Today I know he was online at least 2-3 times but again, no effort was made to contact me. I am tired of feeling like I am always put behind everything else. Even FB comes ahead of me. I am tired of giving him everything, support, love, time, effort and feeling like I do not matter. I give up on trying to make him see that he is pushing me away from him. I give up on trying to make him understand that I need to feel loved and right now I feel like he is indifferent towards me. I am just tired of feeling like I am not good enough for him to love. I give up.

I love my husband very much. I think he is a wonderful man and I tell him that all the time. I want to spend forever with him. I just do not think he feels the same way about me.

Update 04/06/2011:   David told me today that he did not feel like talking yesterday and that is why he didn't get a hold of me. My feeling about that is that I am so glad to know that this marriage is all about him and that he is not willing to support me or be there for me. (I am angry)

Friday, April 1, 2011

Ethical VS Moral.

Yesterday I was watching NCIS and one of the characters, Ducky, said something that really captured my attention. The direct quote was “The ethical man knows he shouldn’t cheat on his wife, whereas the moral man actually wouldn’t.” 

This made me think of how people live their lives, what they are doing in their lives that may go against what I feel is moral or ethical. More specifically I was thinking of David and I. How we go about things differently, how we may feel differently about things and the choices that we have made. (OK, I will be honest, I thought mostly about David)

I know that David is an ethical man. He knows the difference between right and wrong. He knows what he should and should not do. Is David a moral man? I want to believe that he is. I want to trust that he is. I know that he has made some mistakes in the past, I know that he regrets those mistakes and I hope that he will never repeat some of those mistakes.

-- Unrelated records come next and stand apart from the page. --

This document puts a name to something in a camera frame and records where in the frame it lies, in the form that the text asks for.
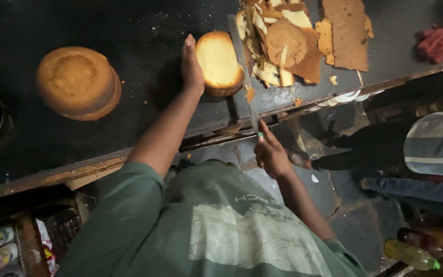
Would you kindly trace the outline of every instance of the man's right hand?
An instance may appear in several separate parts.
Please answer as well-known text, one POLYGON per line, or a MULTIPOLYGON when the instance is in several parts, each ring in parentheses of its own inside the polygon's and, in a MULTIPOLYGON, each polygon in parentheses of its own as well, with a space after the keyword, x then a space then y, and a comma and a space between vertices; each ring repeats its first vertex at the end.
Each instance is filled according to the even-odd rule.
POLYGON ((262 119, 259 120, 259 129, 264 137, 259 138, 259 143, 254 148, 257 165, 275 180, 294 173, 285 149, 273 133, 269 131, 268 126, 262 119))

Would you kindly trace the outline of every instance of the hand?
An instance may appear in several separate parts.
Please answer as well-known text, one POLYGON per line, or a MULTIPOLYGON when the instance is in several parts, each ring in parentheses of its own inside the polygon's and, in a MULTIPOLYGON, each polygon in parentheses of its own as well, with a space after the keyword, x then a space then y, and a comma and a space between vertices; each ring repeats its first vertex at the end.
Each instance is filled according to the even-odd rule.
POLYGON ((194 46, 196 40, 189 34, 182 47, 181 72, 184 79, 183 91, 195 91, 201 96, 204 92, 203 70, 197 62, 196 50, 194 46))
POLYGON ((264 169, 269 177, 279 177, 294 173, 285 149, 268 129, 264 121, 259 120, 259 129, 264 137, 259 138, 259 143, 254 148, 257 165, 264 169))

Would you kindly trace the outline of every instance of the green bottle cap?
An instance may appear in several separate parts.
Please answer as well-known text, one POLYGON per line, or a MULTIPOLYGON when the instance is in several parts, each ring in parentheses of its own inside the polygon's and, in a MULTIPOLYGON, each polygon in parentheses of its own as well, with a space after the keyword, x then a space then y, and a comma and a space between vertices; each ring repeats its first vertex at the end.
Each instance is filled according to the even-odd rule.
POLYGON ((440 263, 437 260, 435 260, 434 266, 432 268, 433 269, 440 269, 440 263))

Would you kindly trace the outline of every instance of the jeans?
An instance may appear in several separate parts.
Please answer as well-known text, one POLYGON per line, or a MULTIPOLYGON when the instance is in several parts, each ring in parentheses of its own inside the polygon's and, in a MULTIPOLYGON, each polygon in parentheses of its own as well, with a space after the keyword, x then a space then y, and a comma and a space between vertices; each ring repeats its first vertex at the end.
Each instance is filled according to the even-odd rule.
POLYGON ((365 185, 366 188, 377 192, 443 202, 443 182, 408 178, 367 178, 365 185))
POLYGON ((403 144, 416 120, 374 124, 338 137, 336 147, 351 149, 313 160, 311 165, 316 170, 386 170, 404 163, 403 144))

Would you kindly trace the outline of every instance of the green t-shirt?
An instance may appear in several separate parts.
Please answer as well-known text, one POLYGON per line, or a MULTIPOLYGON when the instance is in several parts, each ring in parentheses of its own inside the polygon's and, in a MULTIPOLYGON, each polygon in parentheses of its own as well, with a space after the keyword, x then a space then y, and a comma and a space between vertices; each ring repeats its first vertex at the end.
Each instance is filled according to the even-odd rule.
POLYGON ((148 165, 125 164, 57 277, 366 276, 237 167, 207 161, 163 192, 148 165))

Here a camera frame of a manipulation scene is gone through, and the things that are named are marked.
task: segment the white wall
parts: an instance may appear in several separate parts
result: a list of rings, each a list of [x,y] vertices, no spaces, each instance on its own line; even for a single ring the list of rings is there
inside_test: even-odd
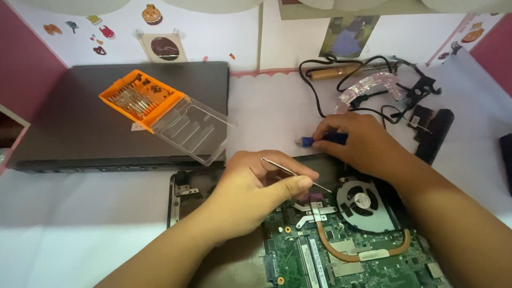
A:
[[[466,14],[381,16],[360,58],[375,55],[426,63],[450,37]],[[308,59],[320,59],[329,18],[281,20],[277,1],[263,3],[260,69],[295,68]]]
[[[182,42],[188,61],[202,61],[204,56],[208,56],[209,61],[228,61],[234,71],[255,70],[257,67],[258,7],[233,14],[205,14],[176,8],[160,0],[131,0],[117,11],[99,15],[103,22],[94,26],[85,17],[38,10],[18,0],[7,2],[69,67],[147,62],[144,50],[132,33],[136,29],[144,33],[172,33],[175,28],[186,34]],[[144,21],[142,11],[146,4],[154,4],[160,10],[163,16],[161,24],[150,26]],[[73,21],[79,26],[76,34],[65,24],[66,21]],[[63,34],[49,35],[43,29],[45,24],[55,24]],[[112,29],[116,38],[106,39],[98,28],[102,25]],[[107,55],[93,51],[99,44],[89,39],[92,34],[103,41],[101,46]]]

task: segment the bunny sticker
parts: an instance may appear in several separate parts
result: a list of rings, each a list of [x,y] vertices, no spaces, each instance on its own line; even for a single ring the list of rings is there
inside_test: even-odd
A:
[[[160,10],[155,8],[155,5],[148,4],[146,10],[142,12],[142,17],[149,25],[158,25],[162,23],[163,16]]]

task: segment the laptop fan
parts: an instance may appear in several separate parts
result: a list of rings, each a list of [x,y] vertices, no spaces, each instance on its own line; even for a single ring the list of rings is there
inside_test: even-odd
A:
[[[336,201],[343,218],[358,229],[369,232],[395,229],[373,182],[346,182],[338,189]]]

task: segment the right hand
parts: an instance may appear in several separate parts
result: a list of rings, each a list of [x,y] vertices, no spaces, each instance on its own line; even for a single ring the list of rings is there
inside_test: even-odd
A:
[[[326,132],[349,134],[346,145],[321,140]],[[313,148],[348,163],[358,171],[389,181],[414,155],[403,148],[374,116],[353,112],[328,115],[313,133]]]

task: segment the left hand
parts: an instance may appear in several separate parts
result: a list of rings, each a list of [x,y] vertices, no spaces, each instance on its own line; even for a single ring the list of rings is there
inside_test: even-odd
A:
[[[304,176],[288,177],[262,157]],[[276,182],[276,176],[283,179]],[[272,210],[307,193],[317,179],[317,172],[283,152],[239,151],[228,161],[214,192],[196,212],[210,228],[210,237],[225,241],[254,231]]]

I would like to believe that I am an ethical person. I know right and wrong, good and bad. I hope that I am a moral person. I try very hard to stay true to what I believe is right and wrong. I am loyal to my husband, I cannot even stand the thought of even trying to be disloyal to David. I am so odd that I feel guilty that other guys even look at me. 

I am not a perfect person. Really is there a perfect person anywhere? I would like to think that I am a nice person though, I would like to think that I am a moral person. 

The cross.

I know that in my church we do not focus so much on the cross but I am drawn again again to the simple beauty of the cross. To me it does not portray the death of Jesus but the gift and sacrifice that was made for us because we are loved and because of that it is even more beautiful to me.




Once, when I was still investigating the church, a member came up to me and noticed I was wearing a cross necklace. His response was not very nice. He said (and I am paraphrasing) "How would you like it if I wore your parents casket around my neck?"

I have not wore a cross since then. I do miss my necklace though, it was beautiful-to me.